*Problem to work on*.
Show every line in the entries below where the word "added" appears.

[Records contained in a dataset]
↓↓↓
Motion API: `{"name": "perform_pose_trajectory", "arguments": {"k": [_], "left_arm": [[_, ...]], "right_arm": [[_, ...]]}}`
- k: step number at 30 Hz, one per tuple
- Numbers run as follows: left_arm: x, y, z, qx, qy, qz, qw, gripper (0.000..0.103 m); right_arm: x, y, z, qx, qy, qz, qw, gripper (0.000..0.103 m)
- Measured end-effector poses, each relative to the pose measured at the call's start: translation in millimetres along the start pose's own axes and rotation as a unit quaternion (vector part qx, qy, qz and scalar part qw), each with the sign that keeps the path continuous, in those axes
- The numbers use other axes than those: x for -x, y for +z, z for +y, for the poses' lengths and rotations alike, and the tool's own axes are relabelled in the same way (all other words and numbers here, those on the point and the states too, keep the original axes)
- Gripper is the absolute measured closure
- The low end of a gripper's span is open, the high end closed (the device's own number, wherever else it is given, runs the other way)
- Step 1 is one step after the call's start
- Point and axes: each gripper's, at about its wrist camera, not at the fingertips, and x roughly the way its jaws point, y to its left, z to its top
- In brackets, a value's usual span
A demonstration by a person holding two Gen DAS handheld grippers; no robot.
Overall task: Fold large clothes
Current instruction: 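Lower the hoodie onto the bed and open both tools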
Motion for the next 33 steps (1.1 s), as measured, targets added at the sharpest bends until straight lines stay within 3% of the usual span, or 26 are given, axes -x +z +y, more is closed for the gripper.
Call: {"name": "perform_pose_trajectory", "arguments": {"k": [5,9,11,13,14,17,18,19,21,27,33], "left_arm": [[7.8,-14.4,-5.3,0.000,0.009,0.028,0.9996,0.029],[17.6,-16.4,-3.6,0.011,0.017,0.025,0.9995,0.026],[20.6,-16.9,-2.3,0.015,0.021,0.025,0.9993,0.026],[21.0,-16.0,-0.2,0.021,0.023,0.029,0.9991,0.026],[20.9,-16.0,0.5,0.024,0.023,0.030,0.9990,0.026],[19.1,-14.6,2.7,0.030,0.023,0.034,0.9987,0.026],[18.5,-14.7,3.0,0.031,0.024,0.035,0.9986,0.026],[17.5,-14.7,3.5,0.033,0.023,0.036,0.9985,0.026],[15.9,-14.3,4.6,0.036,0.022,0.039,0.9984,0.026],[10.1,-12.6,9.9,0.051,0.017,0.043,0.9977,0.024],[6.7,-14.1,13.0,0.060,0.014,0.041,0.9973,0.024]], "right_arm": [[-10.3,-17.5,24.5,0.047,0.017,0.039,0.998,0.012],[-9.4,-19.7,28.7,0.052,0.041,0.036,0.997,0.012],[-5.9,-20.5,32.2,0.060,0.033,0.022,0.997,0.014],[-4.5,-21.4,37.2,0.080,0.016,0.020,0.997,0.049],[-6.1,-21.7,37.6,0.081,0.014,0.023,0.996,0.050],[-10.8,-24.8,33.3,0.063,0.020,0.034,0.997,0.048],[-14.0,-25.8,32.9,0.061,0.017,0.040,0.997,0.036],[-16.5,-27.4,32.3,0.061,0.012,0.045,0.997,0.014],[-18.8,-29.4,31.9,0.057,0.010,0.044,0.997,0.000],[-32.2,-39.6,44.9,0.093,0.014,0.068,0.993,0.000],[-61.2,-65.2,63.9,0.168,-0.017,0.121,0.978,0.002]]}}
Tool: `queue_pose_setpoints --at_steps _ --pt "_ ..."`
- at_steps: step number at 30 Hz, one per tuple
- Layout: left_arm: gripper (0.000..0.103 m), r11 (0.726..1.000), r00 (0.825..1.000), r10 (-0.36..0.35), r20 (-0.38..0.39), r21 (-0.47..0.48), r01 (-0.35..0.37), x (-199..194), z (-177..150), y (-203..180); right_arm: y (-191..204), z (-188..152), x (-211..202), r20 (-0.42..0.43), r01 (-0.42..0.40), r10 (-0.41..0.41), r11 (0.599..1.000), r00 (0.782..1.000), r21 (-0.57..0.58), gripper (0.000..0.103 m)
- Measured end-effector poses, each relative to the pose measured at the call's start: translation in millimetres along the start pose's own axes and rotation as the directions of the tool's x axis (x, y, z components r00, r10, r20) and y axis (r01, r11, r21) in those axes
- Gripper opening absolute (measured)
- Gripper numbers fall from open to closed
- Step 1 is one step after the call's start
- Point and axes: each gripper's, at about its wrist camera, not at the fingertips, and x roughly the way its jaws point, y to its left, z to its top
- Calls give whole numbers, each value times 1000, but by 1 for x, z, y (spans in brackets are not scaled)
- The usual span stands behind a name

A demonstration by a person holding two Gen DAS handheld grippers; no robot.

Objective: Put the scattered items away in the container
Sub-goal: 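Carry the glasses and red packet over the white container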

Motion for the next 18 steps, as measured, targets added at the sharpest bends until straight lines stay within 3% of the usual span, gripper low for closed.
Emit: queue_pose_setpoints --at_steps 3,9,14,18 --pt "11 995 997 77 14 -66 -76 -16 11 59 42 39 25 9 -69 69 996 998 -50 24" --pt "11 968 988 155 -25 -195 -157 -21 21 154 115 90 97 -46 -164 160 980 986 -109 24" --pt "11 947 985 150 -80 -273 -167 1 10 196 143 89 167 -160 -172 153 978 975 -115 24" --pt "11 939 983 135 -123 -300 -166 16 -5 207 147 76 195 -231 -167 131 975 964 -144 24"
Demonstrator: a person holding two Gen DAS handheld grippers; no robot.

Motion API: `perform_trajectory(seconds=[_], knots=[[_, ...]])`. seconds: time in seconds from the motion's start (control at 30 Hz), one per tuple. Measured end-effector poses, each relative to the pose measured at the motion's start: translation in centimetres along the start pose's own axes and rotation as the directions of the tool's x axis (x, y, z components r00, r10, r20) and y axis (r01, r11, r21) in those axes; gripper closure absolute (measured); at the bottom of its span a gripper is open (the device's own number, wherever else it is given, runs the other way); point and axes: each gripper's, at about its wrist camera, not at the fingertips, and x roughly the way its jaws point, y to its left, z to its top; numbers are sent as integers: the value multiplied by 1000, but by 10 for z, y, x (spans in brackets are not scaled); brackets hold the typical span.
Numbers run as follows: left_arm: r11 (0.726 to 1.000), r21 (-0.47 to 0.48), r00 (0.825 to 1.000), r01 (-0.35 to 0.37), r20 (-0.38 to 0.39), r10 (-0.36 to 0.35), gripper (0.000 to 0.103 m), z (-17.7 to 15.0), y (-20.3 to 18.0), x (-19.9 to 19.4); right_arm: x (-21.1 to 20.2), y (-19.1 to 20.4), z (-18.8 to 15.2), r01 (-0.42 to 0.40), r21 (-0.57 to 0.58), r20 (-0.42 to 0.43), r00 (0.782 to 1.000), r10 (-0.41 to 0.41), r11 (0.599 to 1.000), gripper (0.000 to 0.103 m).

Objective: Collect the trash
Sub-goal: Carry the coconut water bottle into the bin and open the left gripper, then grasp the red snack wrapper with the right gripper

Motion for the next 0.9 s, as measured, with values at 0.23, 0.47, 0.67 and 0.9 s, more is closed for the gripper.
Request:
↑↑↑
*Exercise output*.
Motion for the next 33 steps (1.1 s), as measured, targets added at the sharpest bends until straight lines stay within 3% of the usual span, or 26 are given, axes -x +z +y, more is closed for the gripper.
Motion for the next 18 steps, as measured, targets added at the sharpest bends until straight lines stay within 3% of the usual span, gripper low for closed.

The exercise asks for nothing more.